Just use the cable that came with the bolt if that is still saying that then you have a connection issue. If your bolt connected to your sound system? That may not pass 4k


----------



## slowbiscuit (Sep 19, 2006)

I'm noticing a random playback delay when skipping/FF'ing around in a recording, seems to affect mpeg4 channels on Comcast here. The screen either freezes for a second or two then resumes or you don't get sound for the same period then it resumes playing after a skip.
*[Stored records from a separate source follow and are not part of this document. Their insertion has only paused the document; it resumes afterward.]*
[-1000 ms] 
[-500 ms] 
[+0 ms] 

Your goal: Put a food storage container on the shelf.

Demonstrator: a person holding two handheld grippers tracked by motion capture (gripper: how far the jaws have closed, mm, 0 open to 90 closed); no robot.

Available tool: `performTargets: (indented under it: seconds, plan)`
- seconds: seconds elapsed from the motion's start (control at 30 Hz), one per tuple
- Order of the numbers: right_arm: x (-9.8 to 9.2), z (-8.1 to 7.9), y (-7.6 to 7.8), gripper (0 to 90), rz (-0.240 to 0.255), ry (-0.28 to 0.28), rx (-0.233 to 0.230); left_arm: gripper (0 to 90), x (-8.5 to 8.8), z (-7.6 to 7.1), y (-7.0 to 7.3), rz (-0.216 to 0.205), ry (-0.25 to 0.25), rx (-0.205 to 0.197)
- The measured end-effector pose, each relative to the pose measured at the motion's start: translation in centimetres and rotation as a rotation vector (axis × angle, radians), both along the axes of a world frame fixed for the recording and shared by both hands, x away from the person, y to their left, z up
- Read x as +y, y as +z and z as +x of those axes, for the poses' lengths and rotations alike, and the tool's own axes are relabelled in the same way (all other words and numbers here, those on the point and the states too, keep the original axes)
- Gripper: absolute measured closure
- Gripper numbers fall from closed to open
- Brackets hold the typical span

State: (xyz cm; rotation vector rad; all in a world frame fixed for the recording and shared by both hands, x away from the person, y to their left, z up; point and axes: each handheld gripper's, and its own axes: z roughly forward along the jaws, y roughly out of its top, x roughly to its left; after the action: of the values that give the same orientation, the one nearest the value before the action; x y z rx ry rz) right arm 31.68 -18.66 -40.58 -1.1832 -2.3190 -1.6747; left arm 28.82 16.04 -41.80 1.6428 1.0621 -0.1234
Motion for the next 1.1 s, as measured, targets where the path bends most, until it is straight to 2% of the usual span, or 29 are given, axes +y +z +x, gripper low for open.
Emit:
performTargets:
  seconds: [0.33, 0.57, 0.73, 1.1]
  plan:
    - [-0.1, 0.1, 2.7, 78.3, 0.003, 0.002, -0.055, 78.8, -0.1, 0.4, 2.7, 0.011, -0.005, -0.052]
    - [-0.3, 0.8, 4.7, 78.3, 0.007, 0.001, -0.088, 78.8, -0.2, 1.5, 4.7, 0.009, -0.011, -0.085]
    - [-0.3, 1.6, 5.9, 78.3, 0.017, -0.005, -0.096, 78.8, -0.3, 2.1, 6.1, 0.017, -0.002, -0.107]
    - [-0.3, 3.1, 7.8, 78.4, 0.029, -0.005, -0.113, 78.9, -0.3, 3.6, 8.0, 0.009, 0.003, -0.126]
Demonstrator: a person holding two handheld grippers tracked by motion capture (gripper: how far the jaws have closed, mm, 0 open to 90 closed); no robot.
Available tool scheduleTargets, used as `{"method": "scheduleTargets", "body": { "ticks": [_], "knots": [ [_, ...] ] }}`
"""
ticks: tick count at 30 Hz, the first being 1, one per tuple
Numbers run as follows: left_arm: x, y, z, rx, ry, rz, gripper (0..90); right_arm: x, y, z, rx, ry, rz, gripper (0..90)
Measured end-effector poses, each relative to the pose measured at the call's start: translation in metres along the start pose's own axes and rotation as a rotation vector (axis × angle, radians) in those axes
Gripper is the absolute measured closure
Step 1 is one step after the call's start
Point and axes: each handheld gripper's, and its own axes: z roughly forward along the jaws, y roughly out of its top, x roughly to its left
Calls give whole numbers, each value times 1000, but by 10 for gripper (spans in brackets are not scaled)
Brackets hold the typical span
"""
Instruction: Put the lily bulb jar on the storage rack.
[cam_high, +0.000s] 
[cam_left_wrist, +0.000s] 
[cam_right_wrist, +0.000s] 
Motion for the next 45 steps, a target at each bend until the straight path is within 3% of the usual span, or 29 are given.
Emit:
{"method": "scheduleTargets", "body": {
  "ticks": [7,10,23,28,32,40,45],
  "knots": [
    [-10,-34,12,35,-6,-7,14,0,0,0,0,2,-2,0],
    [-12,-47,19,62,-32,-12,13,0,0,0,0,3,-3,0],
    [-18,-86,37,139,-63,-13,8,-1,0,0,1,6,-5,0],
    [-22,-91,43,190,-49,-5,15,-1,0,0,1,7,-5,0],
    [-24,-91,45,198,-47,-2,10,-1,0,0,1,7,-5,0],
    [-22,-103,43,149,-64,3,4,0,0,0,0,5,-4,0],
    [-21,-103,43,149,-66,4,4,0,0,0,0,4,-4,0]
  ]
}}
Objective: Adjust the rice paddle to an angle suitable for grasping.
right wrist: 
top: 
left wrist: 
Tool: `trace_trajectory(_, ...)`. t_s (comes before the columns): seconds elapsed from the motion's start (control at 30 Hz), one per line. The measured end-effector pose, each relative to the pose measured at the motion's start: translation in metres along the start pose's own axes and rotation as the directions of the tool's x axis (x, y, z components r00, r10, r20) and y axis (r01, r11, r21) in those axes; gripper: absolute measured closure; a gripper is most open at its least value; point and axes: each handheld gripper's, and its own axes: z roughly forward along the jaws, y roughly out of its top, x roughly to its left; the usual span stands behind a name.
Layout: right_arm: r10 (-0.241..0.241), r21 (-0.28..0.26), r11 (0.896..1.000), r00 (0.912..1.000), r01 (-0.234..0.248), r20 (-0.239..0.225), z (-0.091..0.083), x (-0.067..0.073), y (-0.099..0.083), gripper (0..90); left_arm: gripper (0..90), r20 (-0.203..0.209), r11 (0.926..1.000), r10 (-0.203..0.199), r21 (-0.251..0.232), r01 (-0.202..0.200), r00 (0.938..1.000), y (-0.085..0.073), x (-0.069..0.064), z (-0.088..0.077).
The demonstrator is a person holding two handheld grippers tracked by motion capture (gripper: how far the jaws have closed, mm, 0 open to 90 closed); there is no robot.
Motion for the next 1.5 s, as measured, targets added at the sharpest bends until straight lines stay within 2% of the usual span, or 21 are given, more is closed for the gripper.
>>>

This is definitely new with the update, and just a minor annoyance. It also doesn't happen on every skip.


----------



## worachj (Oct 14, 2006)

The new update for my Roamio Basic on Comcast cable has messed up my 2x fast forward. The new 2x speed is choppier, harder to view, and inconsistent on how far back it rewinds when you hit the play button. Sometimes hitting the play button during 2x pauses the video instead of going to standard play. The 1x and 3x speeds work fine, same as before the update, its just the 2x speed that I'm complaining about.

*Edit:*
I can get the 2x to work properly if I go to 3x and then drop back to 2x. Pain in the butt, but at least I can get to work the way I want it to.


----------



## Mgalin (Jan 7, 2002)

Yea I think this update needs some more additional QA. My Roamio Pro has randomly rebooted 1-2 times a day, while watching TV. Atleast it only takes 3-4 minutes to re-boot.


----------



## ajwees41 (May 7, 2006)

has anybody with more than one Tivo have one update, but not the other even when both were added to the priority list at the same time?


----------



## Sixto (Sep 16, 2005)

Mgalin said:


> Yea I think this update needs some more additional QA. My Roamio Pro has randomly rebooted 1-2 times a day, while watching TV. Atleast it only takes 3-4 minutes to re-boot.


Same here. Bolt+ spontaneously rebooted twice today when trying to play a recording from another Bolt+. Not good.


----------



## hapster85 (Sep 7, 2016)

ajwees41 said:


> has anybody with more than one Tivo have one update, but not the other even when both were added to the priority list at the same time?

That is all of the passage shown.